You could be watching a swallowtail slowly
lifting and settling its wings while resting on
a swatch of crown vetch. The sun could be
lost behind clouds, clustered in a cumulus
mound of white or sinister gray, the moon
could be full, waning, new, the stars moving
across their scrim of deep space, everything
still benign in its revolving threat. You
could be sweeping the walk, passing under
the pergola draped in wisteria, wedding veil,
honeysuckle, or merely sitting on the bench
beside the brook out back. Or taking a path
through the park, joggers steady-stepping, or
walking along the well-worn trail to the pond
at the edge of town where you could be sitting
under the willow, its branches hanging their braids
over your wait for the sunfish to surface. It could all be
beautiful: the day, the light, the breeze bending the tall grass.
— To all those suffering under the politics of Lyme disease
On Going with My Wife to Her Doctor
We don’t know what’s wrong. We’ve waited
for more than a year to find out what’s wrong.
We’ve waited for five specialists to tell us
what’s wrong. We’ve waited through thigh length
blood clots, migraines that seem the eternal
twin of sustained electro shock, pains that twist
her stomach into the devil’s balloon animal.

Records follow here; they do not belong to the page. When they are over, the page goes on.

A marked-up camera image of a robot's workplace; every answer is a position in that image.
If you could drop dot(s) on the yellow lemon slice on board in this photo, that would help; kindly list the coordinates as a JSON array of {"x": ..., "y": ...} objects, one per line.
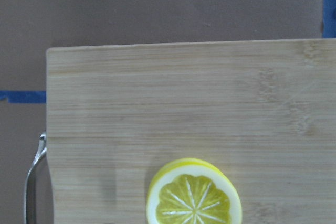
[{"x": 190, "y": 190}]

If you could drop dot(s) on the bamboo cutting board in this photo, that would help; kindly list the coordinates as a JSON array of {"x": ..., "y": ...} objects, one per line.
[{"x": 263, "y": 112}]

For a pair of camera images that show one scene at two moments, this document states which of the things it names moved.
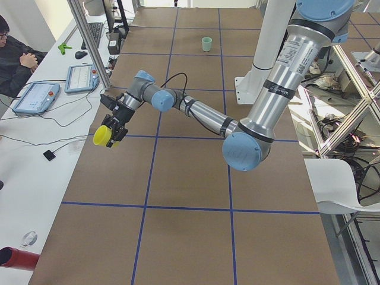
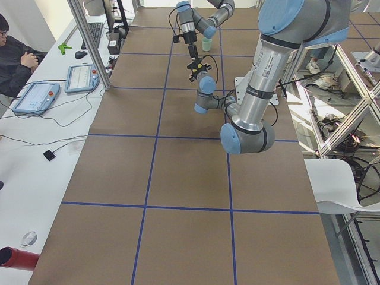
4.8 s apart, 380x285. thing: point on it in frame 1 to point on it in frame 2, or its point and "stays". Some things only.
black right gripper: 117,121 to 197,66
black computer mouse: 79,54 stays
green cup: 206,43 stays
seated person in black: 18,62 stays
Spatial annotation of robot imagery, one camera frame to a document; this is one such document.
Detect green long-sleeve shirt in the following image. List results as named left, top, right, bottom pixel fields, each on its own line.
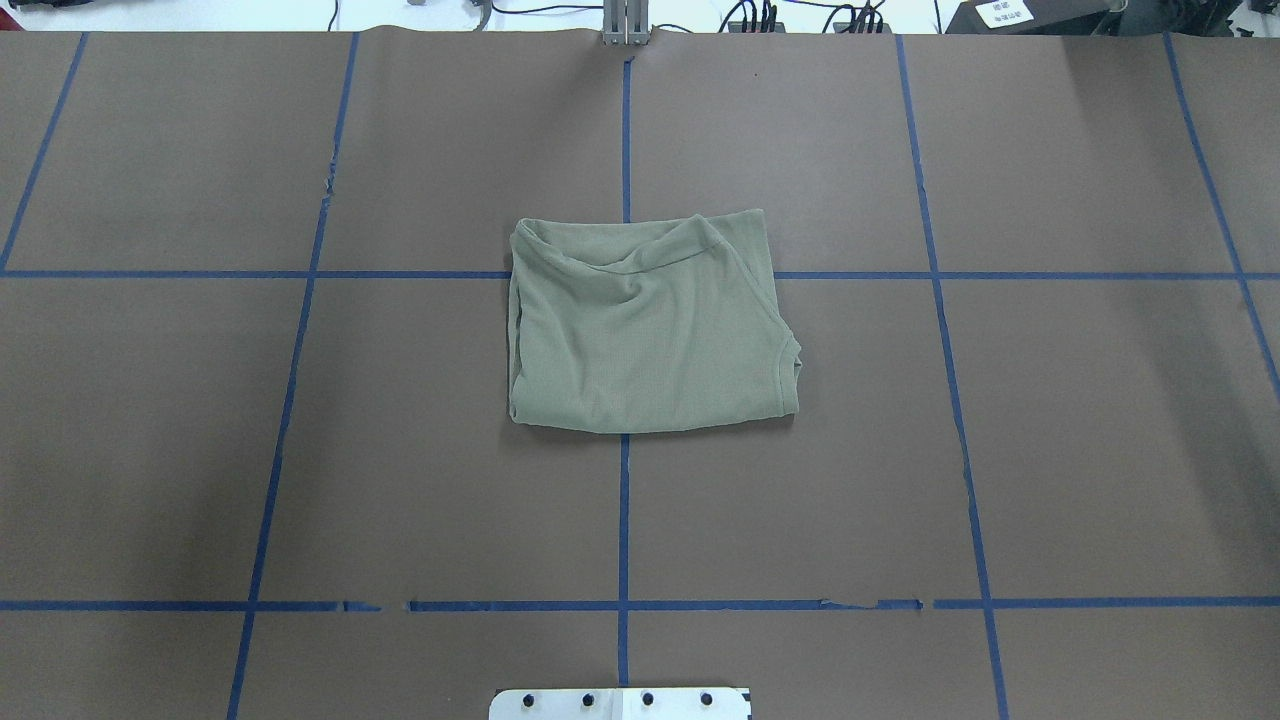
left=507, top=209, right=803, bottom=434

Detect aluminium frame post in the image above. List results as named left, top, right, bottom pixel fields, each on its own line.
left=600, top=0, right=652, bottom=46

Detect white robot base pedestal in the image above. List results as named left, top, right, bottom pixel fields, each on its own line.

Every diagnosis has amounted to nothing
more than maybe. Med after med, strung out
and taken daily, a rosary prescribed by priests
with malpractice insurance. Now here we sit
again. I try to read a month old Newsweek.
They call her name. “You wait here.” Yes,
here is where I’ll wait. No one sits next to
anyone. Now and then a cough hovers
over all of us. Nearly everyone stares.
Now and then a sigh. Behind the counter,
the kempt receptionist welcomes each entrant,
checks date of birth, current address, accepts
the co-pay. It’s mid-April. It’s still cold.
One specialist proclaimed, “It’s likely lupus.”
Another, “Let’s first work on those headaches.”
Another ordered, “We’ll set you up for a series
of steroid shots. Can you start tomorrow?”
I look across the room. The TV is tuned to
a health channel. A woman in a bright pink
shirt is smiling and talking about what to eat.
Sitting under the set is a man, unshaven, cuts
across his forehead. He has a cause and a cure.
“In sickness and in health.” I am ashamed.
I open the Newsweek: “The War in Iraq.”
A nurse calls, “John Larson?” The unshaven
man gets up, walks across the room. “How are
you today?” and they disappear down the hall.
I turn a few pages: Brad and Angelina and
their kids. The woman on the TV is talking
about diabetes. The mail carrier comes in,
drops a stack on the counter. “Hi, girls!”
I think, “We will be okay.” I think, “Too
many medications. That many cannot work
together.” I laugh to myself thinking, “We’re
living in a age of side effects. What would
it be like to have an erection lasting four hours?”
I know in mid-June our gardens will be lush,
blossoms surrounded by the comforting hues
of ground covers, grasses, mosses. Maybe she
will be glad for that. A patient sits down next
to me, asks, “Why are you here?” “It’s my
wife.” “She sick?” “Yes. You?” “Yeah, I’m
sick too. I think it’s just what’s going around.”